How to complete this task:
Only the lines below between the ones containing "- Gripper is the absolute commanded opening" and "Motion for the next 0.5", inclusive, are to be reproduced, each exactly as it stands.

Input data:
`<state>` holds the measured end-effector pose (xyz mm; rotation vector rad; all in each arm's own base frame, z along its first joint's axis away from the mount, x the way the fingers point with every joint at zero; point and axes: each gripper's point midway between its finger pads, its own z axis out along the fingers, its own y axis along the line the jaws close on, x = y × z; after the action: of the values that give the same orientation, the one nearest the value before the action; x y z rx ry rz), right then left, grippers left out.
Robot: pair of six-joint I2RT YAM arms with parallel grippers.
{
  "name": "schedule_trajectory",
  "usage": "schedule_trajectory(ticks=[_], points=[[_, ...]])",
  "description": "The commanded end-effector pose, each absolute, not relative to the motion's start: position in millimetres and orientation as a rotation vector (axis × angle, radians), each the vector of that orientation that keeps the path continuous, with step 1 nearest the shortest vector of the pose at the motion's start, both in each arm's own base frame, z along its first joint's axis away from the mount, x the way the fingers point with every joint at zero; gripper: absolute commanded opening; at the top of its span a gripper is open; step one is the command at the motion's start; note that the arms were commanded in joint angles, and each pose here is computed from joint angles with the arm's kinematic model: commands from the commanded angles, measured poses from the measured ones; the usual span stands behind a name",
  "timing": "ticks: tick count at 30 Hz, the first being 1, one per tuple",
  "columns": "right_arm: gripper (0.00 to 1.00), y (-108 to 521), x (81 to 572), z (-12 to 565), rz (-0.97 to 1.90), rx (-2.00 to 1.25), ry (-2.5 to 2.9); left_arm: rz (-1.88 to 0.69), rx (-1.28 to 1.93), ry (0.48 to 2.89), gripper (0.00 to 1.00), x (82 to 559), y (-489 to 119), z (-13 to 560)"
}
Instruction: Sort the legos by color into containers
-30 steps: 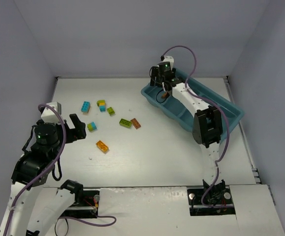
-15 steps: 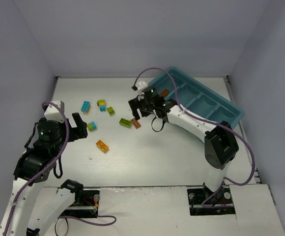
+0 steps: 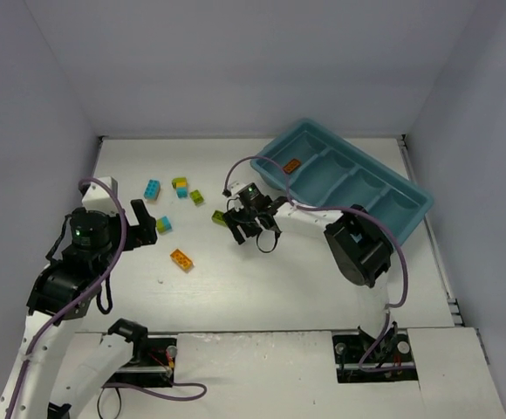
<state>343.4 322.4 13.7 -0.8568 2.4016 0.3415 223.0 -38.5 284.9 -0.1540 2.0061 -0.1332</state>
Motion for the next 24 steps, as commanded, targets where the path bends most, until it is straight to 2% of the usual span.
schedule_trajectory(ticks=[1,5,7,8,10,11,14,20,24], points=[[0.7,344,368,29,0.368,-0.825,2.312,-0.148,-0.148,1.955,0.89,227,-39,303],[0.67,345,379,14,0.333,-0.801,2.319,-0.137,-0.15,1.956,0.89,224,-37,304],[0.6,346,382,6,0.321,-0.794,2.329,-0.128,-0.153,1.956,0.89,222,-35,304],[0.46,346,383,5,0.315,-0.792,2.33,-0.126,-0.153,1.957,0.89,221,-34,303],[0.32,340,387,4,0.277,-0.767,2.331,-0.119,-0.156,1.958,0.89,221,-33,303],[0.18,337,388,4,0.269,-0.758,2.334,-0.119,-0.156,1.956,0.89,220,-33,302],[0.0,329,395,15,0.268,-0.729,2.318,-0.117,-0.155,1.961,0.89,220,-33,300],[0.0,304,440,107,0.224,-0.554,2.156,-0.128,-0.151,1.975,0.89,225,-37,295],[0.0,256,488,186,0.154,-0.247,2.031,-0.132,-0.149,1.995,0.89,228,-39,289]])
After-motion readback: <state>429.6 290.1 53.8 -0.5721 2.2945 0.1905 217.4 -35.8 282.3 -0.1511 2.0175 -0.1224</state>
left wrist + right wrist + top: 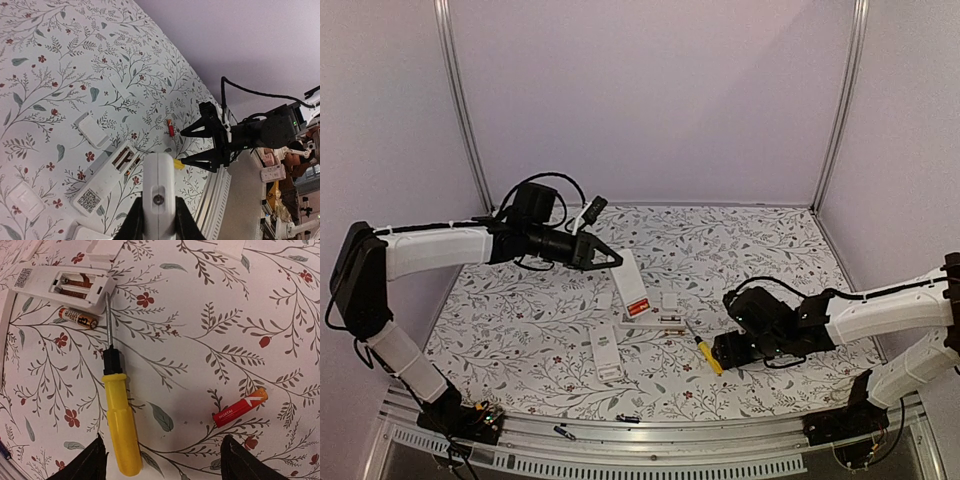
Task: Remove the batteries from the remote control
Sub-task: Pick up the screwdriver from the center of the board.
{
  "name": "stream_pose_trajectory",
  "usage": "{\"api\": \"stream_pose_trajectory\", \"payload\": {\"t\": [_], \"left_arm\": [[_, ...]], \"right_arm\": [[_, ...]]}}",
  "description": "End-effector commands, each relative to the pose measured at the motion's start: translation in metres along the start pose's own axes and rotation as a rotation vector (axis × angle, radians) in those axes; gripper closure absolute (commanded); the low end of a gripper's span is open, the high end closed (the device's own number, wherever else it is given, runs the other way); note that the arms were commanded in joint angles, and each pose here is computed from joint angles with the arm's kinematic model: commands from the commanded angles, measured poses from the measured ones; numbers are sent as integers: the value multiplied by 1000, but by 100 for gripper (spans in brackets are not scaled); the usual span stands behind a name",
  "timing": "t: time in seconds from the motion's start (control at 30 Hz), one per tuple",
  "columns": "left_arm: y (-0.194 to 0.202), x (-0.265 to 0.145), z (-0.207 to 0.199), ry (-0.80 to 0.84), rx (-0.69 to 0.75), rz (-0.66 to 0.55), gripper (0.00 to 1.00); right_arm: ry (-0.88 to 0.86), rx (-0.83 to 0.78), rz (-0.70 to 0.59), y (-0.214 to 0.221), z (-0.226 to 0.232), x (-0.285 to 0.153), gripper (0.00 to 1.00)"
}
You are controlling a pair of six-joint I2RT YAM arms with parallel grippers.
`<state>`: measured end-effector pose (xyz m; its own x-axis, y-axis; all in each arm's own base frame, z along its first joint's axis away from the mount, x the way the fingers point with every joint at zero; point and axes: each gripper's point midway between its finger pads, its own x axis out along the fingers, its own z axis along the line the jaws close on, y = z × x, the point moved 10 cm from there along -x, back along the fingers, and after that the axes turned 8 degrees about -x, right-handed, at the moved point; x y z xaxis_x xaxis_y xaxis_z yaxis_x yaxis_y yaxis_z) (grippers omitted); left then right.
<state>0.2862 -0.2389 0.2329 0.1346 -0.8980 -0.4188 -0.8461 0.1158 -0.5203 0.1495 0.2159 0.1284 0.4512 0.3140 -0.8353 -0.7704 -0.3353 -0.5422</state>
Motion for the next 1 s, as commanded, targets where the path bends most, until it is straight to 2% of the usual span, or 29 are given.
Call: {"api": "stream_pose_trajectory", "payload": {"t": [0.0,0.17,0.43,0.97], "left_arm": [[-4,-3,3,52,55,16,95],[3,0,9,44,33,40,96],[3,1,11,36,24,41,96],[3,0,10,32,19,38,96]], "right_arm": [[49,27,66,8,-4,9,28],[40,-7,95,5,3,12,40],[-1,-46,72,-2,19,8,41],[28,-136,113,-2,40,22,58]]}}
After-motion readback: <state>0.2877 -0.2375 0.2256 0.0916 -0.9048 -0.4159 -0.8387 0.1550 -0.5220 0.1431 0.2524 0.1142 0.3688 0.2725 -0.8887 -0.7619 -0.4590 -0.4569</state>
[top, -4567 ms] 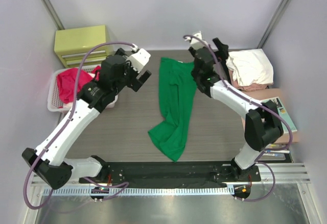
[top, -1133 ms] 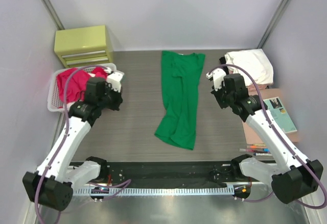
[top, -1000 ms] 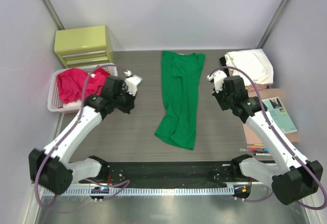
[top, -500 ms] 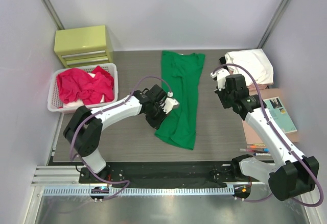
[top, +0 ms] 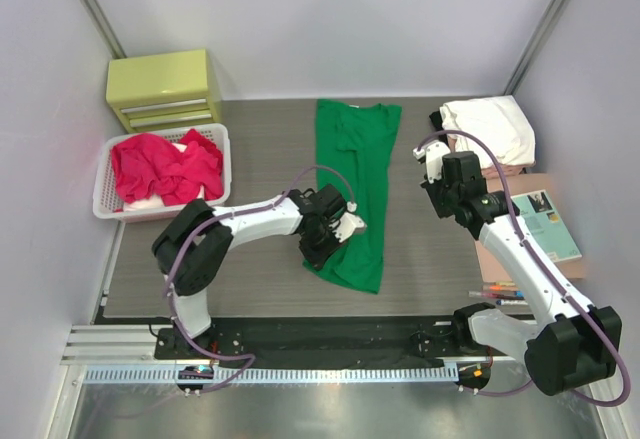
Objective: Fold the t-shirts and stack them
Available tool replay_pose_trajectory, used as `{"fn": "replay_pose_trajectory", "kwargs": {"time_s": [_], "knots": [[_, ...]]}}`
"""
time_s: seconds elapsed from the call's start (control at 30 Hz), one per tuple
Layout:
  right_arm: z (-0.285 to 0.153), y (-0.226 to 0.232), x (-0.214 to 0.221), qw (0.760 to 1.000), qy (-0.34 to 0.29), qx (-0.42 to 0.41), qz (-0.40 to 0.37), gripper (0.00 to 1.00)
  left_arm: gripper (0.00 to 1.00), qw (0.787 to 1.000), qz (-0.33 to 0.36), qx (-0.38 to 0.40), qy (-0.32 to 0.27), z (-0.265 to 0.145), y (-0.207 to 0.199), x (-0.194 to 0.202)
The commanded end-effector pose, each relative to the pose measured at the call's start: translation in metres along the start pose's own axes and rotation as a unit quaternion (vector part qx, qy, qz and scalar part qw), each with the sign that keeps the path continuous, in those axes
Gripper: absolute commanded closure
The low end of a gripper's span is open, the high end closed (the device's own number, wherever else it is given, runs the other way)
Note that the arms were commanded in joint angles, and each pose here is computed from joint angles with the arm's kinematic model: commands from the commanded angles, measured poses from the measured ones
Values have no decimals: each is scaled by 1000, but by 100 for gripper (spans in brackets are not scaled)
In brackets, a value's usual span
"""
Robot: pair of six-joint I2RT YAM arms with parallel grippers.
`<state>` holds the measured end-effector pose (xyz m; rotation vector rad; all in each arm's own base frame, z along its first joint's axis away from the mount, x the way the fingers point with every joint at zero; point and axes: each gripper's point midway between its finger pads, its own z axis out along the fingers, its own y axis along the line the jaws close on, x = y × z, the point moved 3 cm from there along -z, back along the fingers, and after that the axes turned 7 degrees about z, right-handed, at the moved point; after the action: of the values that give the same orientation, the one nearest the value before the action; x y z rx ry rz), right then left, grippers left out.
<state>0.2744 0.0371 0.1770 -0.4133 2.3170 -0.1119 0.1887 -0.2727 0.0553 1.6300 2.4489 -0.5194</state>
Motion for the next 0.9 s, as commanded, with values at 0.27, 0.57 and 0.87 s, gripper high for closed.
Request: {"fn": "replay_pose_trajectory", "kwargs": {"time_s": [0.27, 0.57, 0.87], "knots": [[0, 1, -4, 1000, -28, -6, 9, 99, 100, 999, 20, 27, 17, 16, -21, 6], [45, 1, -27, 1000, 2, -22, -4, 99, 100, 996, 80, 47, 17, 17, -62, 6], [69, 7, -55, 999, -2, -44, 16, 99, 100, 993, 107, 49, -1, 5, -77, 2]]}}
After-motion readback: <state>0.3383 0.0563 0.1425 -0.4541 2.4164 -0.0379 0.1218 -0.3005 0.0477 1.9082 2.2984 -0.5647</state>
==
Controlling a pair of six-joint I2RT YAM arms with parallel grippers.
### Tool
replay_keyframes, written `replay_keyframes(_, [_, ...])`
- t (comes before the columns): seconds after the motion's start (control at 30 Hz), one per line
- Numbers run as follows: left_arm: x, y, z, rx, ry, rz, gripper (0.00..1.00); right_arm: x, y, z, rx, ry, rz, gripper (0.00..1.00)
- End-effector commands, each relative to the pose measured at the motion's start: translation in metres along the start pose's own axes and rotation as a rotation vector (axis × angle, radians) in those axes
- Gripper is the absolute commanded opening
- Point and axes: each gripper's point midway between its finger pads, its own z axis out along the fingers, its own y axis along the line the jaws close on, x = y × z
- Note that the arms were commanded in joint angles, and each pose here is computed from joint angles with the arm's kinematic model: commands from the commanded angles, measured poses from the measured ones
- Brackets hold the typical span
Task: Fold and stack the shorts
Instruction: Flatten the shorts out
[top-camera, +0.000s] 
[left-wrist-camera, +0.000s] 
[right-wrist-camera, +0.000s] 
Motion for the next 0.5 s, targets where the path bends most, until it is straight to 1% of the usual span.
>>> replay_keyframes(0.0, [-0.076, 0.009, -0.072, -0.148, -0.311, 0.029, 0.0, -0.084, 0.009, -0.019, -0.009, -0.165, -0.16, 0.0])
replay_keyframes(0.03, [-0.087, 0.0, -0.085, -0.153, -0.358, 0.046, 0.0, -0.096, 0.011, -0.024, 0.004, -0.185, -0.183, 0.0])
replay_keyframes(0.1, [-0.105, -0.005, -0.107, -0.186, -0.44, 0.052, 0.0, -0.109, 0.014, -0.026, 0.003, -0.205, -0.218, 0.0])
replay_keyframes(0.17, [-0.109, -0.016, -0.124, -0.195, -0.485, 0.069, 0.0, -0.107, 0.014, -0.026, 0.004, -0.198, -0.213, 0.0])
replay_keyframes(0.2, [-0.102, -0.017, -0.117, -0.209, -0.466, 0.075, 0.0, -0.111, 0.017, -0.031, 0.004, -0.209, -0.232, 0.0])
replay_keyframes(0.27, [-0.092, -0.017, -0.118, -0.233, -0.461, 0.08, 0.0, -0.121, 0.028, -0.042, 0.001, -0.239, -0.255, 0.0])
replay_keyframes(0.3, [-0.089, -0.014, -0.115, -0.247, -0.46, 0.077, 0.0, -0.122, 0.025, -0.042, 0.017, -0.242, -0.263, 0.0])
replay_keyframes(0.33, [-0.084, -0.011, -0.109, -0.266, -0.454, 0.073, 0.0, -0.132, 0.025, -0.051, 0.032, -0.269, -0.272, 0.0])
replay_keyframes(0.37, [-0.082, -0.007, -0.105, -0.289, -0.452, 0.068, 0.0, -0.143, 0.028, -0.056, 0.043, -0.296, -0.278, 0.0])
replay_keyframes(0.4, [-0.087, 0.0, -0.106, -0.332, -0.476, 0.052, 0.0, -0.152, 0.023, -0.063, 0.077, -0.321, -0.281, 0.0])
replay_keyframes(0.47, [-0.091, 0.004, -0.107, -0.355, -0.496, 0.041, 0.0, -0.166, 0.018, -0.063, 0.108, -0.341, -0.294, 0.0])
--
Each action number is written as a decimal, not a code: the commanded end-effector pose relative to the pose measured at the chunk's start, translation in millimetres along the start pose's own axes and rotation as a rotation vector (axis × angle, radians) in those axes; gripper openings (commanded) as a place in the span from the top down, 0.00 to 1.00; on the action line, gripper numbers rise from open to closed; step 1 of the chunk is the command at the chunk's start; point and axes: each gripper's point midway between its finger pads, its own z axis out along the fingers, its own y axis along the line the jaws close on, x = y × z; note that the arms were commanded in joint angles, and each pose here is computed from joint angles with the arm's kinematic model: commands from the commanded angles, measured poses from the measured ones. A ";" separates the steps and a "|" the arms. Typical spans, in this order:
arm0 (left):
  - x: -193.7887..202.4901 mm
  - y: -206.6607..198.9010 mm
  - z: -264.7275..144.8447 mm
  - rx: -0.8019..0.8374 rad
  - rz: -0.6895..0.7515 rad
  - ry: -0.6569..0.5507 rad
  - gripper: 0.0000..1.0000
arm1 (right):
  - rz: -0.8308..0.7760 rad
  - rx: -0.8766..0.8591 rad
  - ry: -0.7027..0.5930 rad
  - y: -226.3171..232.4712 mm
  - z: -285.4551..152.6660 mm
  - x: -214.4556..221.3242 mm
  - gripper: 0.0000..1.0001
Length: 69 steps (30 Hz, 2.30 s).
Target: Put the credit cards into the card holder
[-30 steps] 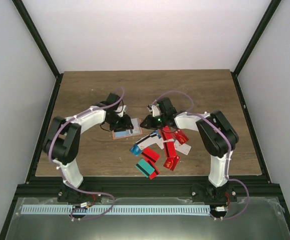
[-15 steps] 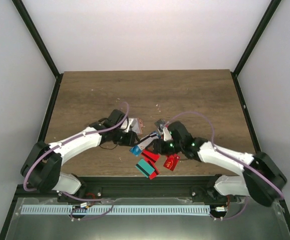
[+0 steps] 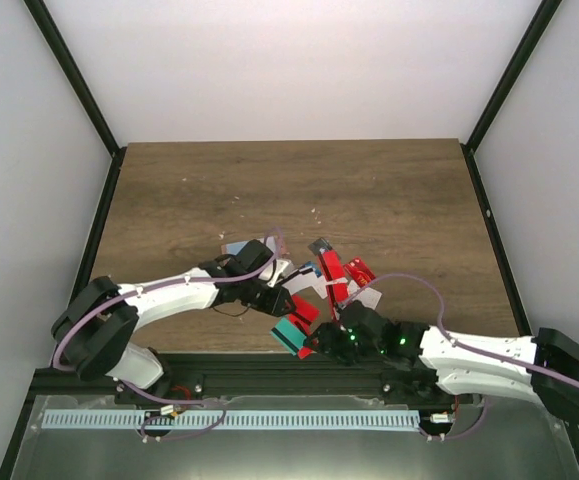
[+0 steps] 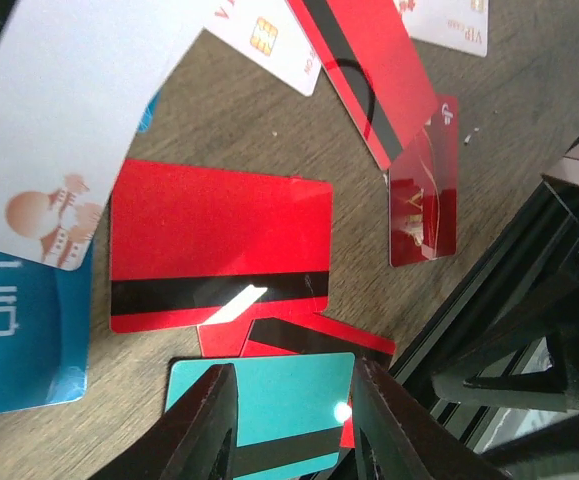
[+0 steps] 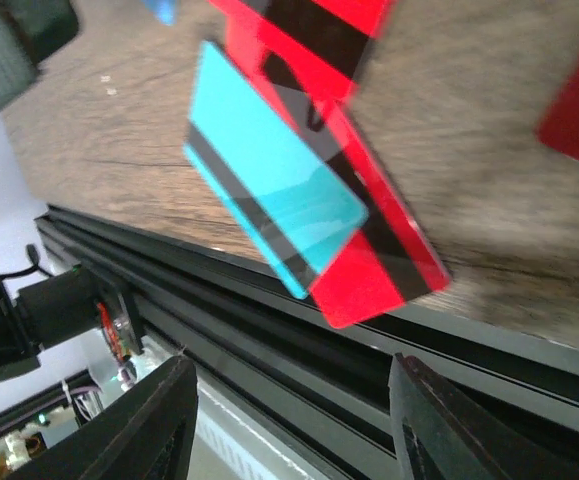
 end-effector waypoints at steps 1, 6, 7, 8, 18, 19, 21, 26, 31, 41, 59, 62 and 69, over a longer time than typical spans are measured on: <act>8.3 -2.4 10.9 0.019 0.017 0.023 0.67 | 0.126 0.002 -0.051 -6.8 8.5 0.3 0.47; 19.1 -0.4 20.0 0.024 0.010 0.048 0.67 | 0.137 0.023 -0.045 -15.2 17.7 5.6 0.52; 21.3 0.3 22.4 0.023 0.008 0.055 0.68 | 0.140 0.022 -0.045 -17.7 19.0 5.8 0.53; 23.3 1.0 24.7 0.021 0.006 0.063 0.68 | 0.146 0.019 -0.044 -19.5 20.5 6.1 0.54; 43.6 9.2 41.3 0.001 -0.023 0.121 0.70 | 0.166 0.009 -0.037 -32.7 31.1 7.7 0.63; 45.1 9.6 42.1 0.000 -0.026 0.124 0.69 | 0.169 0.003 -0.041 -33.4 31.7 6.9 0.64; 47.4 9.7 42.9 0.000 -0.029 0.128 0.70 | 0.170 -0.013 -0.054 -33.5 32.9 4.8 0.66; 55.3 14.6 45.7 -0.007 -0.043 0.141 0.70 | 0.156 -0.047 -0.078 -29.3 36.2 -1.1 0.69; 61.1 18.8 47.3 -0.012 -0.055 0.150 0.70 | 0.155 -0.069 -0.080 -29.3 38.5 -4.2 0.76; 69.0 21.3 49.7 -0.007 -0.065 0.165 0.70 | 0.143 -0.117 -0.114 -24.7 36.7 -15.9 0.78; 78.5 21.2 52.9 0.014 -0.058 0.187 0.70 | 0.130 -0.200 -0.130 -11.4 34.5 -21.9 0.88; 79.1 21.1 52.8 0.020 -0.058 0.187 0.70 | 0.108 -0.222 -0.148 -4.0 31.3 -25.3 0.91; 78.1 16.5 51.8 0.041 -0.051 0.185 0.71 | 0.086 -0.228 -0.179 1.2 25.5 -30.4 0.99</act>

Solution to this exercise:
- Gripper is the absolute commanded opening
- Point and axes: each gripper's point midway between its finger pads, its own z axis out along the fingers, its own y axis along the line the jaws close on, x = y × z
- Note that the arms were commanded in joint angles, and each pose here is computed from joint angles with the arm's kinematic model: commands from the commanded angles, measured poses from the measured ones
- Brackets hold the typical span
Task: Fold and stack the shorts
Instruction: Flatten the shorts out
[top-camera, +0.000s] 
[left-wrist-camera, +0.000s] 
[right-wrist-camera, +0.000s] 
Motion for the next 0.5 s, targets where the path bends most, until it is straight to 1% of the usual span.

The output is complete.